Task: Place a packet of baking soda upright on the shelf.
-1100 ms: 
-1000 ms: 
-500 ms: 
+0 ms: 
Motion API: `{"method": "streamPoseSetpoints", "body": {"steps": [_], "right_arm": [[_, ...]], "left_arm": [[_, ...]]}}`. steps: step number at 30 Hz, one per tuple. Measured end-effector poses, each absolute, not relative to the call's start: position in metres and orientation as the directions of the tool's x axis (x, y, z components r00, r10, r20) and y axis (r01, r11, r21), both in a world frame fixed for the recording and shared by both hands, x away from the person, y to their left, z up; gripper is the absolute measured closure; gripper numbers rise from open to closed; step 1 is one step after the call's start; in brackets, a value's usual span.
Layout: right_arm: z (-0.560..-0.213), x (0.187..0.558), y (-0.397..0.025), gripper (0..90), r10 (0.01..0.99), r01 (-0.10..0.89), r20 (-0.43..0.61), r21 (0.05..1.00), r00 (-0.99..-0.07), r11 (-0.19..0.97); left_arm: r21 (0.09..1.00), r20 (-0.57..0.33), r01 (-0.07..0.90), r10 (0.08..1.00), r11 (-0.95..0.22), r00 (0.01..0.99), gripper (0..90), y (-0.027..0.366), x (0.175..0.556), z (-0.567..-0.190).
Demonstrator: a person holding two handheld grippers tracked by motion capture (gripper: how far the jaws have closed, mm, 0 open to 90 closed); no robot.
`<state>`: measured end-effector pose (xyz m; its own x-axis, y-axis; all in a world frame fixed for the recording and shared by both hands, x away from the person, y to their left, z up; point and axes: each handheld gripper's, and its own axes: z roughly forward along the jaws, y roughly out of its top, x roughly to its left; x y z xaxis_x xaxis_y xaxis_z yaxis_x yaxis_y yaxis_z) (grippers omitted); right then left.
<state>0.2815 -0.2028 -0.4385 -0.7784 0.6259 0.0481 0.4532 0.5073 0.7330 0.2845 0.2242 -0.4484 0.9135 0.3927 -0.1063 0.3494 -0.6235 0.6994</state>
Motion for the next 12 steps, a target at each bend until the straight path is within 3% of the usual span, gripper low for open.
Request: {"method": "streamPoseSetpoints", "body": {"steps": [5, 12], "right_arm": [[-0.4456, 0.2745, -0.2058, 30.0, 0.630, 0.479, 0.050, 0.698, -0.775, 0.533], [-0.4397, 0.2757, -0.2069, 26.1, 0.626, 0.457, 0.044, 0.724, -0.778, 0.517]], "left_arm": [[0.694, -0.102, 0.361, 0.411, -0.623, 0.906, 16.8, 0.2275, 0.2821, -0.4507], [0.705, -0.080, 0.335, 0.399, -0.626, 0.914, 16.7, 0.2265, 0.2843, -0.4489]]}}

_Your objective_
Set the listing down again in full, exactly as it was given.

_Result of this task_
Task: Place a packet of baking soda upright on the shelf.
-1100 ms: 
-1000 ms: 
-500 ms: 
+0 ms: 
Motion API: `{"method": "streamPoseSetpoints", "body": {"steps": [_], "right_arm": [[_, ...]], "left_arm": [[_, ...]]}}`. steps: step number at 30 Hz, one per tuple. Measured end-effector poses, each absolute, not relative to the call's start: position in metres and orientation as the directions of the tool's x axis (x, y, z components r00, r10, r20) and y axis (r01, r11, r21), both in a world frame fixed for the recording and shared by both hands, x away from the person, y to their left, z up; gripper is the absolute measured closure; gripper numbers rise from open to closed; step 1 is one step after the call's start; in brackets, a value's usual span.
Layout: right_arm: z (-0.560..-0.213), x (0.187..0.558), y (-0.397..0.025), gripper (0..90), r10 (0.01..0.99), r01 (-0.10..0.89), r20 (-0.43..0.61), r21 (0.05..1.00), r00 (-0.99..-0.07), r11 (-0.19..0.97); left_arm: r21 (0.09..1.00), r20 (-0.57..0.33), r01 (-0.07..0.90), r10 (0.08..1.00), r11 (-0.95..0.22), r00 (0.01..0.99), gripper (0..90), y (-0.027..0.366), x (0.175..0.556), z (-0.567..-0.190).
Demonstrator: a person holding two handheld grippers tracked by motion capture (gripper: how far the jaws have closed, mm, 0 open to 90 closed); no robot.
`<state>`: measured end-effector pose (xyz m; its own x-axis, y-axis; all in a world frame fixed for the recording and shared by both hands, x away from the person, y to their left, z up; point and axes: each handheld gripper's, and its own axes: z roughly forward along the jaws, y roughly out of its top, x roughly to its left; x y z xaxis_x xaxis_y xaxis_z yaxis_x yaxis_y yaxis_z) (grippers omitted); right then left.
<state>0.2815 -0.2028 -0.4385 -0.7784 0.6259 0.0481 0.4532 0.5073 0.7330 0.2845 0.2242 -0.4484 0.9135 0.3927 -0.1063 0.3494 -0.6235 0.6994</state>
Motion for the next 12 steps, a target at each bend until the straight path is within 3% of the usual span, gripper low for open.
Request: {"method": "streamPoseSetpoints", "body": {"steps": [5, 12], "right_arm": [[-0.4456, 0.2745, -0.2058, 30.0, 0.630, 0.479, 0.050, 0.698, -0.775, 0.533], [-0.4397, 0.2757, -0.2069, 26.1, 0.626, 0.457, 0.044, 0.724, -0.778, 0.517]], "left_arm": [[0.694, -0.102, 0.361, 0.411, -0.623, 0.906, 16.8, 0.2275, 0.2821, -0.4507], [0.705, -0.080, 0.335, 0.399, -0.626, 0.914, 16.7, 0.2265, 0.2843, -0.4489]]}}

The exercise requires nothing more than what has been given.